Messen
Anwendungswissen rund ums Thema Messtechnik

Gebrauchsfähigkeitsprüfung an Gasleitungen

Die Gebrauchsfähigkeitsprüfung der Gasleitungen, bzw. Leckmengenmessung dient zur sicheren und einfachen Überprüfung der bestehenden Gasleitungen mit Betriebsdrücken bis 100 mbar. Dieses Prüfverfahren ist in der TRGI 2008 festgelegt worden. Der Betreiber der Gasanlage muss die Gebrauchsfähigkeitsprüfung an seiner Gasleitung alle 12 Jahre von einem Fachmann durchführen lassen.

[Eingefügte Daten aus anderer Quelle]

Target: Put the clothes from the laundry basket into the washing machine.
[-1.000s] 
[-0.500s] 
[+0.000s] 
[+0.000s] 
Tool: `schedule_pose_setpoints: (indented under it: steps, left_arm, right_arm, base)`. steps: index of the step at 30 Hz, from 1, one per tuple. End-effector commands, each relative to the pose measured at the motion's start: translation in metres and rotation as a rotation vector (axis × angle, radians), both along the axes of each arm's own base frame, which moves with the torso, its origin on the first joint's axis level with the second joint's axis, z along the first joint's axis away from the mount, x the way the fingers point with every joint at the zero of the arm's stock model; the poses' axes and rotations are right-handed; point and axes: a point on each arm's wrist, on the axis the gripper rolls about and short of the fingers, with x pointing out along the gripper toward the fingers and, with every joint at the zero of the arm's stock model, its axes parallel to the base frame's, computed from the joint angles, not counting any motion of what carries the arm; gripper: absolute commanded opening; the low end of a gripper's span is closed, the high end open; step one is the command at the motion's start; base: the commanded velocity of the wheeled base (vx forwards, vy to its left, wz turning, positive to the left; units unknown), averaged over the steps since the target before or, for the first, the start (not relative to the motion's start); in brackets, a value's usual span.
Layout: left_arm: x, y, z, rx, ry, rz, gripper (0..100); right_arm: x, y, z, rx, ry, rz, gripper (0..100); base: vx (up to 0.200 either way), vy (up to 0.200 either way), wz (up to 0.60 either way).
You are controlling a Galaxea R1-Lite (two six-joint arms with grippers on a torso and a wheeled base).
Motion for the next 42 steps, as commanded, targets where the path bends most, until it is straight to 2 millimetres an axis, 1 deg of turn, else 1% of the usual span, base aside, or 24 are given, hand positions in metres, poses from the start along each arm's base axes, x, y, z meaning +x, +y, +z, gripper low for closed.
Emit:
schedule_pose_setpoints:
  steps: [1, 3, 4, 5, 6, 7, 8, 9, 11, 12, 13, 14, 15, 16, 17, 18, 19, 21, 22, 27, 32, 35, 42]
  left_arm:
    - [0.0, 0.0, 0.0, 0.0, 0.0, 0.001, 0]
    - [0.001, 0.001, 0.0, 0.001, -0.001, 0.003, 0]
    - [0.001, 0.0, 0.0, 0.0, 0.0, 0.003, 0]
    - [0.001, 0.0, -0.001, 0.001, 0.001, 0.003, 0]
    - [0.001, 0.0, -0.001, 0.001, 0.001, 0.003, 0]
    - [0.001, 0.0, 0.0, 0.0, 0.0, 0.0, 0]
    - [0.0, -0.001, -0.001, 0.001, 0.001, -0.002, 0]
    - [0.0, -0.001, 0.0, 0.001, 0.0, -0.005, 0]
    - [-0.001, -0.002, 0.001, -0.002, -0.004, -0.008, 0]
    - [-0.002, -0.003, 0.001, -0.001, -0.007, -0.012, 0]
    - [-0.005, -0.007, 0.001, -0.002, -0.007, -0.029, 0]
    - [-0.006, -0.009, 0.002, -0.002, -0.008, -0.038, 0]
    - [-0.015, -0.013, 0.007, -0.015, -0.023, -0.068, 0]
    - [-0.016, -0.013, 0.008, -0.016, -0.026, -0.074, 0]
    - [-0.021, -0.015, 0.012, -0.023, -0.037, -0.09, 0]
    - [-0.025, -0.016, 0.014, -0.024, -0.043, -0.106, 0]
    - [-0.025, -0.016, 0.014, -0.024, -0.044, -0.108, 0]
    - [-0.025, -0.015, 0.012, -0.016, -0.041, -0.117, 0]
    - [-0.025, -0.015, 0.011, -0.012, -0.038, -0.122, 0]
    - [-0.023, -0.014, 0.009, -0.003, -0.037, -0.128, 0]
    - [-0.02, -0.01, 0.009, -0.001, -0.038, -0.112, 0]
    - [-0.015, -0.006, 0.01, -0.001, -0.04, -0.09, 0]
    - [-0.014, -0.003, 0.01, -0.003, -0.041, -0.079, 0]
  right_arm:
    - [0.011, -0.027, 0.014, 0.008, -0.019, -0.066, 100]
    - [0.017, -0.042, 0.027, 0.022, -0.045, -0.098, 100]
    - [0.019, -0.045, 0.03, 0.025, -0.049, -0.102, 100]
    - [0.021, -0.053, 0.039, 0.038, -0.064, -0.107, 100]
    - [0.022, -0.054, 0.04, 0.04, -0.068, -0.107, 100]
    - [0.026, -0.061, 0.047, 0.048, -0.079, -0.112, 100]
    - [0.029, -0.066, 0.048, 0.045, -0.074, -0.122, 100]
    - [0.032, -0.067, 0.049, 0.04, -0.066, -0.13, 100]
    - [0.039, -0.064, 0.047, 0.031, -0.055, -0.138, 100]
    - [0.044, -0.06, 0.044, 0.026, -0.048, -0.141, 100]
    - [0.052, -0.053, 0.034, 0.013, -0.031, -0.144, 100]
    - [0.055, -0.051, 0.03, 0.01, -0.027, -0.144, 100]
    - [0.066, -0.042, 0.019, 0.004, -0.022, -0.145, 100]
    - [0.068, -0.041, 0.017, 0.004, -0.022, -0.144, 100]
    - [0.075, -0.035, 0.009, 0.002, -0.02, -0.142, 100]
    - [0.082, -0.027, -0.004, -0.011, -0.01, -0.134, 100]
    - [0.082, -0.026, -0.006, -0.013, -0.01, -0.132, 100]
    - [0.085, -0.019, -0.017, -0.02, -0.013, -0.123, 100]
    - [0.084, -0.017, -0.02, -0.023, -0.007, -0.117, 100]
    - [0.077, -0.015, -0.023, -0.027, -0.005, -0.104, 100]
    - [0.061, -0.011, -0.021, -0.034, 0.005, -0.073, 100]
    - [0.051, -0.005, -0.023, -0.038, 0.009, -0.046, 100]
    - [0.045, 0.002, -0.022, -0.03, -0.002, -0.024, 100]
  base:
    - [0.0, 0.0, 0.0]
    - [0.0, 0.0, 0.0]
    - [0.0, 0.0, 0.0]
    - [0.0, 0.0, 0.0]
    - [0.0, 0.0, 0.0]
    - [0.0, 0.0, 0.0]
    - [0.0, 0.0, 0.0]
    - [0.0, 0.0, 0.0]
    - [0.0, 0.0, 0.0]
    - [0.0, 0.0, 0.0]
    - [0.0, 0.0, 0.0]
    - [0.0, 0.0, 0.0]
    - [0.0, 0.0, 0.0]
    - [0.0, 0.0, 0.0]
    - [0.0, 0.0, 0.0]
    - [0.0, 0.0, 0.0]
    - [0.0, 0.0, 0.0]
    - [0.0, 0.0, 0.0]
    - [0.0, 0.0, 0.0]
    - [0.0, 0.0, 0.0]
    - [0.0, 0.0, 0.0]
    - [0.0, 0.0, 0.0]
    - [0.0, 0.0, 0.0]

Die Gebrauchsfähigkeitsprüfung kann mit einem Druckmessgerät (Leckmengenmessgerät) vollkommen automatisch bei Betriebsdruck durchgeführt werden.

Gebrauchsfähigkeitsprüfung an Gasleitungen mit dem Wöhler DC 430 Druckmessgerät Gas

Durchführung der Gebrauchsfähigkeitsprüfung an Gasleitungen

Zunächst wird die Gasblase an dem Prüfstutzen der Gasarmatur mit dem Gas aus der Gasleitung aufgefüllt und abgezogen. Das Ventil in der Kupplung der Gasblase schließt selbstständig.
Danach wird der Haupthahn der Gasleitung geschlossen. Die volle Gasblase wird an das Druckmessgerät nach der automatischen Nullpunktbestimmung angesteckt. Anschließend wird der Druckschlauch des Messgerätes an den Prüfstutzen der Gasarmatur angeschlossen. Jetzt wird die Gebrauchsfähigkeitsprüfung gestartet. Die Leckrate der Gasleitung wird vollautomatisch gemessen und gleichzeitig im Display angezeigt. Am Ende der Messung kann die Leckrate der Gebrauchsfähigkeitsprüfung direkt abgelesen werden. Außerdem zeigt das Messgerät auch an, ob die Gebrauchsfähigkeitsmessung bestanden wurde. Die Gebrauchsfähigkeit wird wie folgt unterteilt:

  • unbeschränkt Gebrauchsfähigkeit: Leckrate < 1 Liter/Stunde und keinen Mangel
  • verminderte Gebrauchsfähigkeit: Leckrate >= 1 und < 5 Liter/Stunde
  • keine Gebrauchsfähigkeit: Leckrate >= 5 Liter/Stunde

Während der Gebrauchsfähigkeitsprüfung sind auch die Funktionsfähigkeit und der äußerlich erkennbare Zustand der Gasanlage zu überprüfen, die sogenannte Sichtprüfung laut TRGI.

Fazit:

  • Feststellung und Beurteilung des Gasverlustes durch Undichtigkeiten in Niederdruckgasanlagen (alle 12 Jahre wiederkehrend vorgeschrieben)
  • Prüfung für im Betrieb befindliche oder reparierte Gasleitungen
  • Füllen der Gasblase sowie vollautomatische Durchführung der Messung einfach über den Messstutzen der Gasfeuerstätte
  • Wird eine verminderte Gebrauchsfähigkeit festgestellt, muss die Leitung innerhalb von vier Wochen wieder instand gesetzt werden. Als Alternative zur aufwändigen und teuren Neuinstallation der gesamten Anlage bietet sich die Innenabdichtung von Gasleitungen an.